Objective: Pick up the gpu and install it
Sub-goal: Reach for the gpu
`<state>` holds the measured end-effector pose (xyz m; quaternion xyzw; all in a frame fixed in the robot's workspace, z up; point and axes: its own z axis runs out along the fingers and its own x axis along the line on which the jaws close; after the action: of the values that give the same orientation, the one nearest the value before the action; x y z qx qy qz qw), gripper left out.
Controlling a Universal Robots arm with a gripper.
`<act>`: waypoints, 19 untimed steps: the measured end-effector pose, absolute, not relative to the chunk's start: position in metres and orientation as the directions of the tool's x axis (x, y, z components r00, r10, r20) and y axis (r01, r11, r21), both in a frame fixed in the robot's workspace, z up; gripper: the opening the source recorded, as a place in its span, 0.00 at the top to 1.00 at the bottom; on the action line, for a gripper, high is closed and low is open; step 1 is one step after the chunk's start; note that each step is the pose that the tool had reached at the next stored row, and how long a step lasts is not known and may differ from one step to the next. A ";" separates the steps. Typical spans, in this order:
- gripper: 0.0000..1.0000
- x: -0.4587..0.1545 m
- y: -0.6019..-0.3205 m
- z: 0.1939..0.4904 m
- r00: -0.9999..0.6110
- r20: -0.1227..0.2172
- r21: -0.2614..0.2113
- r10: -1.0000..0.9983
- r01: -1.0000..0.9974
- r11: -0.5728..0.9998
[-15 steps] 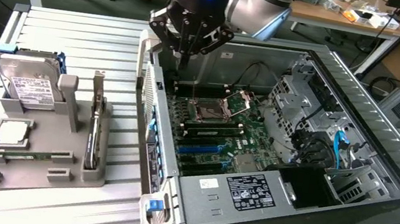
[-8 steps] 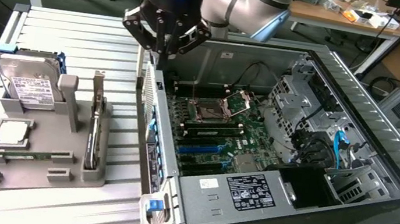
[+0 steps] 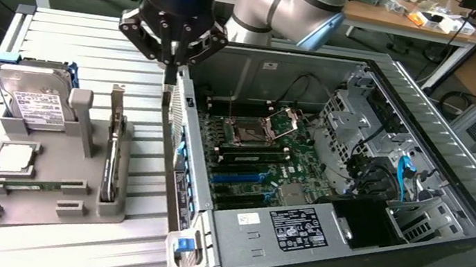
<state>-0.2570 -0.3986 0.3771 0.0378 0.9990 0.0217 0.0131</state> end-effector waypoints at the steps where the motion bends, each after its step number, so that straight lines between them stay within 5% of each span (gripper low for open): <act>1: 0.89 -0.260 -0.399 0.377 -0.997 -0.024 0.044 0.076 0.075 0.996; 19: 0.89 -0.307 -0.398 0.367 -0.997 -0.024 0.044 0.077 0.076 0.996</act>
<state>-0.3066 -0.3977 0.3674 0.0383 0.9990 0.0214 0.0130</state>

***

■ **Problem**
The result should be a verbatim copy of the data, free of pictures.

■ **Answer section**
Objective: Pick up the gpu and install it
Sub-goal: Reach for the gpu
`<state>` holds the measured end-effector pose (xyz m; quaternion xyzw; all in a frame fixed in the robot's workspace, z up; point and axes: its own z axis runs out along the fingers and its own x axis along the line on which the jaws close; after the action: of the values that give the same orientation, the one nearest the value before the action; x y z qx qy qz qw), gripper left out.
Controlling a Universal Robots arm with a gripper.
`<act>`: waypoints, 19 untimed steps: the measured end-effector pose, absolute, not relative to the chunk's start: position in metres and orientation as the directions of the tool's x axis (x, y, z components r00, r10, r20) and y axis (r01, r11, r21), both in a frame fixed in the robot's workspace, z up; gripper: the opening the source recorded, as a place in its span, 0.00 at the top to 1.00 at the bottom; on the action line, for a gripper, high is closed and low is open; step 1 is one step after the chunk's start; note that each step is the pose that the tool had reached at the next stored row, and how long a step lasts is not known and may differ from one step to the next. A ";" separates the steps. Typical spans, in this order:
- gripper: 0.0000..1.0000
- x: -0.4587..0.1545 m
- y: -0.6019..-0.3205 m
- z: 0.1939..0.4904 m
- r00: -0.9999..0.6110
- r20: -0.1227..0.2172
- r21: -0.2614..0.2113
- r10: -1.0000..0.9983
- r01: -1.0000..0.9974
- r11: -0.5728..0.9998
[-15 steps] 
[-8 steps] 
[+0 steps] 
<state>-0.2570 -0.3986 0.3771 0.0378 0.9990 0.0217 0.0131</state> end-effector waypoints at the steps where the motion bends, each after its step number, so that straight lines between them stay within 5% of each span (gripper low for open): <act>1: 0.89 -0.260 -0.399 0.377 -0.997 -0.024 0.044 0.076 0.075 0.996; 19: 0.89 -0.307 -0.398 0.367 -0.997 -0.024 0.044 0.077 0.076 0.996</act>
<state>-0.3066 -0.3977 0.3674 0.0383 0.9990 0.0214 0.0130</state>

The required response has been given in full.